The International Organization for Standardization (also known as the ISO) publishes the ISO/IEC 27000 family of standards for information security management systems. ISO products are not inexpensive, but in the overall scheme of things, you might find them to be a reasonable investment. Organizations can certify through accredited registrars, which can also be an expensive process.
ISACA publishes COBIT5, “the leading framework for the governance and management of enterprise IT” which provides an integrated information security framework as part of a larger IT governance framework. According to TechTarget security expert Joseph Granneman, “It is the most commonly used framework to achieve compliance with Sarbanes-Oxley rules.”[iii]
The role of vendors
Trusted vendors can be helpful in building your security programs, but over-reliance on vendors for security advice is a suboptimal approach. While they may be knowledgeable about many aspects of your industry, only you and your cross-functional IG team truly understand your business requirements. Their job is to “sell you stuff,” but they will generally draw the line at writing policy and taking responsibility for overall information security in your organization. If there is a major breach or some other catastrophic security event in your organization that becomes public, you are the one whose picture will be in the paper.

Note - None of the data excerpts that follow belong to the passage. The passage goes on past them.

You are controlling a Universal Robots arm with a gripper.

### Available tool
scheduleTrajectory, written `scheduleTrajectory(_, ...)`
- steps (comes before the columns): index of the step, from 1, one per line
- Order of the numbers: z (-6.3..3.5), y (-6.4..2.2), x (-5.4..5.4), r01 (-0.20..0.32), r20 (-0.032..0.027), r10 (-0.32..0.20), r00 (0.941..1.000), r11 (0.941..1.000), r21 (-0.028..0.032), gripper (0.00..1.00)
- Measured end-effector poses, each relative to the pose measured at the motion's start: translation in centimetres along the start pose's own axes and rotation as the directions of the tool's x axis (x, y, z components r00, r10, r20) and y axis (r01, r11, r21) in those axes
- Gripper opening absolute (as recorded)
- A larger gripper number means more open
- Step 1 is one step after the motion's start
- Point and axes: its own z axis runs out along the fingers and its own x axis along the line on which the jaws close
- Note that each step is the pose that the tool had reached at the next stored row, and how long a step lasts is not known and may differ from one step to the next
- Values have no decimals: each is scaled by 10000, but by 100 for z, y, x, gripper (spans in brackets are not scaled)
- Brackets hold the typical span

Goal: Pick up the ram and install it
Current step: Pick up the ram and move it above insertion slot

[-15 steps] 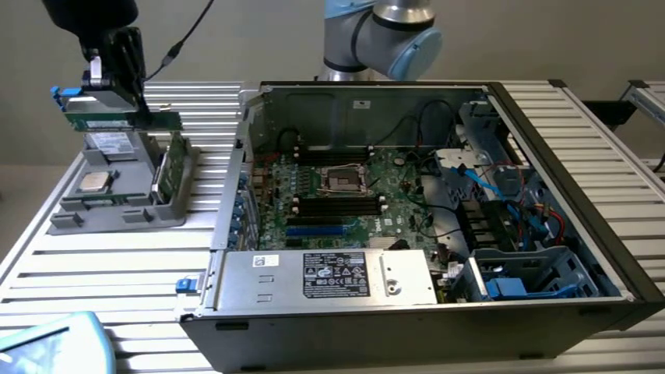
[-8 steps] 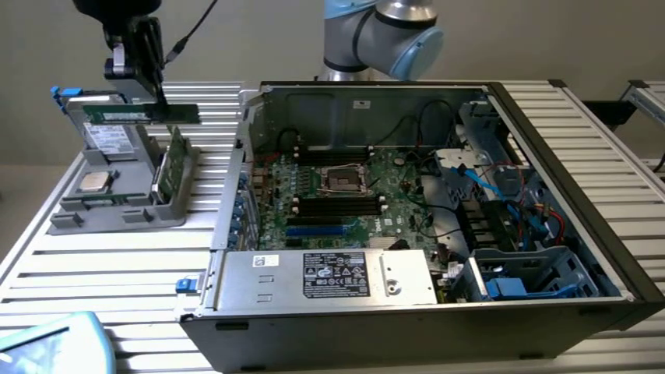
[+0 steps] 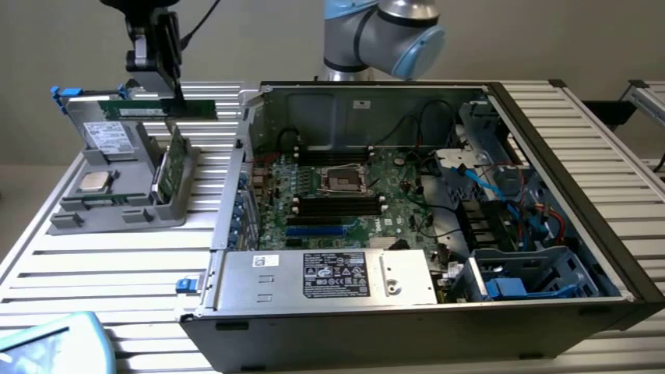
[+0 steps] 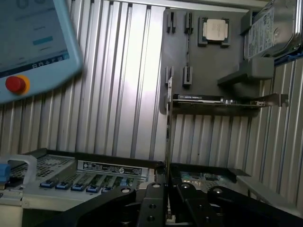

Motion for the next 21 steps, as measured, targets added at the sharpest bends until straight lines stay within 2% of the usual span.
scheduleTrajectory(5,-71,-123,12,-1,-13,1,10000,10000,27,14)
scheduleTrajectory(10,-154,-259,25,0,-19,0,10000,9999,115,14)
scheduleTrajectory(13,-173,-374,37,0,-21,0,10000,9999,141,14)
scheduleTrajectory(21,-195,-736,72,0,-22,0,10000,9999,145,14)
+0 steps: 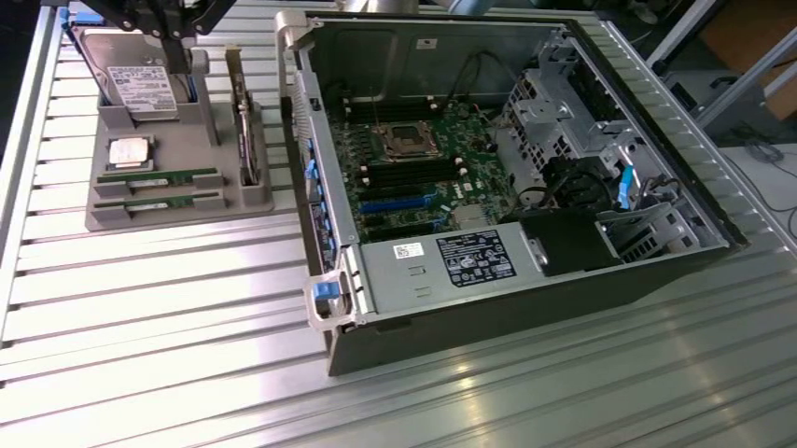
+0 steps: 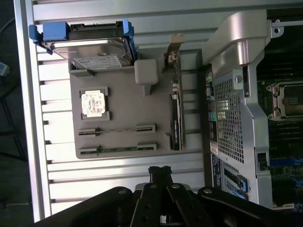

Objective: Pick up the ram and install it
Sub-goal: 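Reach for the ram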

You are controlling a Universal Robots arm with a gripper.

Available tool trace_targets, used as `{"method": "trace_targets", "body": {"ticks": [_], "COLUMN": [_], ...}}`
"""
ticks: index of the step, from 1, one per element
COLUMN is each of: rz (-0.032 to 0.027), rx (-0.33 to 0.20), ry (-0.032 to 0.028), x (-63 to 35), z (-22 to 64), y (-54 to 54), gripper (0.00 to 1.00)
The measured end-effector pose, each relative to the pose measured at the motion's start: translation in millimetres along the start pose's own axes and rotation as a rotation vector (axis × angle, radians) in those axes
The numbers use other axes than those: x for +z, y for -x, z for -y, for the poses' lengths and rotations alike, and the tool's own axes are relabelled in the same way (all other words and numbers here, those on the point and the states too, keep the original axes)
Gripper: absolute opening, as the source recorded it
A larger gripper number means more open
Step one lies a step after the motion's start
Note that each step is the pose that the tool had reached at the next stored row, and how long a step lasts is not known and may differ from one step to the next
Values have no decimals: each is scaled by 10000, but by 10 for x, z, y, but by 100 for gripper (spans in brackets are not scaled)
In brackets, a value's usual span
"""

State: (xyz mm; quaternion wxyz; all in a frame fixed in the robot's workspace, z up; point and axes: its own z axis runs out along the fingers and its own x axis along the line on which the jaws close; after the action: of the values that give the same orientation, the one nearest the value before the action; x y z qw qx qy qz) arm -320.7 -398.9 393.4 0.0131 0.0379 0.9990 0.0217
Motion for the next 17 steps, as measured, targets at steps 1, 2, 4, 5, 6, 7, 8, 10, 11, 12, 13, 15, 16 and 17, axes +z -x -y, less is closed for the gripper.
{"method": "trace_targets", "body": {"ticks": [1,2,4,5,6,7,8,10,11,12,13,15,16,17], "rz": [0,1,1,1,1,1,1,1,1,1,1,1,1,1], "rx": [-1,0,0,0,0,0,-1,-1,0,0,0,0,0,0], "ry": [0,0,1,0,1,0,1,1,1,0,1,0,0,0], "x": [0,0,-1,-2,-2,-2,-2,-3,-4,-4,-4,-5,-5,-5], "z": [1,2,5,5,6,7,8,10,11,11,12,14,15,16], "y": [-14,-27,-58,-71,-83,-95,-108,-132,-144,-154,-161,-191,-198,-205], "gripper": [11,11,11,11,11,11,11,11,11,11,11,11,11,11]}}
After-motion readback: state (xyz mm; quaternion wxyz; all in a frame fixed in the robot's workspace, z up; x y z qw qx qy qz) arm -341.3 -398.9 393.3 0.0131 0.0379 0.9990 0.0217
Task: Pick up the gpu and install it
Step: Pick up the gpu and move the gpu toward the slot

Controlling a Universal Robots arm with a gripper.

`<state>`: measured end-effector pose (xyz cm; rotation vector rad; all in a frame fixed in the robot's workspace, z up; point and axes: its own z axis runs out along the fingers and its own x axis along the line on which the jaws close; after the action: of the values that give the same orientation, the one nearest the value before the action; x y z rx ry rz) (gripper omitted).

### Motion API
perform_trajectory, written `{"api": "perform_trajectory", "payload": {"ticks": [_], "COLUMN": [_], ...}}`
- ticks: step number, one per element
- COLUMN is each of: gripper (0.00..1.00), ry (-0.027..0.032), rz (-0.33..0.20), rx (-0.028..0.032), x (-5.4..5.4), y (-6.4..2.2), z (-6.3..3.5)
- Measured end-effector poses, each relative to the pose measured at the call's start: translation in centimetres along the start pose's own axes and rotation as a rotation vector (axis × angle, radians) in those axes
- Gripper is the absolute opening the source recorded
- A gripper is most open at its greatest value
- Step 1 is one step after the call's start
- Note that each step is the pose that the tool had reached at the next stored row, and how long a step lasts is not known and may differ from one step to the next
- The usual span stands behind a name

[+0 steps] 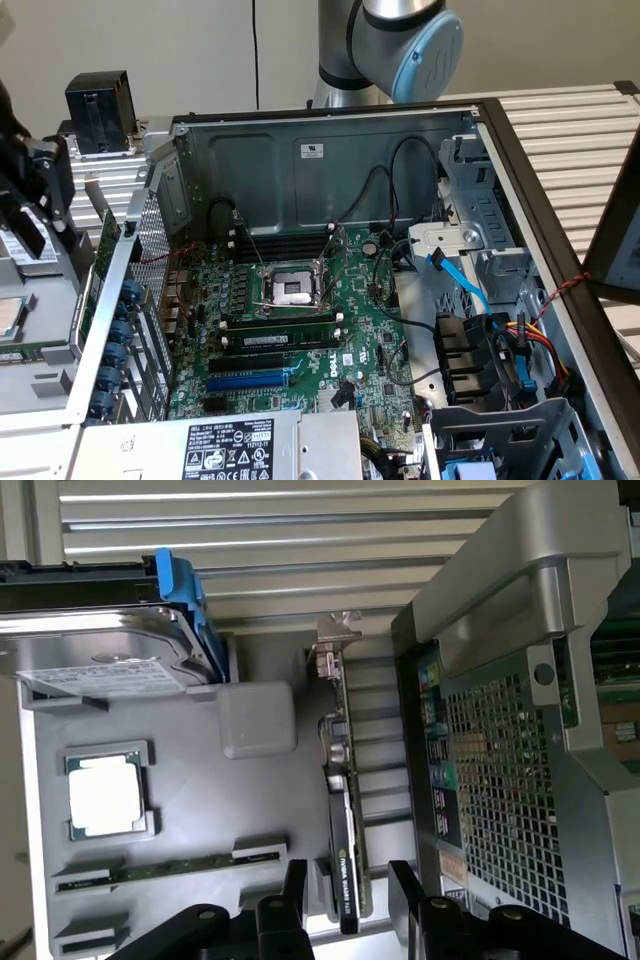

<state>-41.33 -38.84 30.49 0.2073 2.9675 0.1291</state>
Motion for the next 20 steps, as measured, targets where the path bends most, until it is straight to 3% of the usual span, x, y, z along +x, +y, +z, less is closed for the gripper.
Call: {"api": "perform_trajectory", "payload": {"ticks": [4,10,16,20], "gripper": [0.45,0.45,0.45,0.45], "ry": [-0.0076,-0.0120,-0.0321,-0.0401], "rz": [0.009,0.016,0.016,0.016], "rx": [-0.0064,-0.0068,-0.0149,-0.0180], "x": [-0.1,0.1,0.2,0.3], "y": [-0.01,-0.12,-0.18,-0.23], "z": [0.33,1.31,1.93,2.42]}}
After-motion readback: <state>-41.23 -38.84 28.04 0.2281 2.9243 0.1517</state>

Summary: one step at a time
Here are a few simple steps you can take to improve your cybersecurity infrastructure:
1. Establish an IG committee and program.
2. Discover and map your information universe.
3. Establish an information security framework and security policy.
4. Develop and implement a cybersecurity plan, based on the above.
5. Use a cycle of continuous improvement.
References, resources and further reading
“Four Critical Challenges to State and Local Government Cybersecurity Efforts,” Government Technology, July 17, 2015.
[i] Information Governance for Executives, by Robert Smallwood, Bacchus Business Books, 2016.
[ii] Cybersecurity Framework Virtual Events, National Institute of Standards and Technology.
[iii] “IT Security Frameworks and Standards: Choosing the Right One,” by Joseph Granneman, TechTarget.com, September 2013.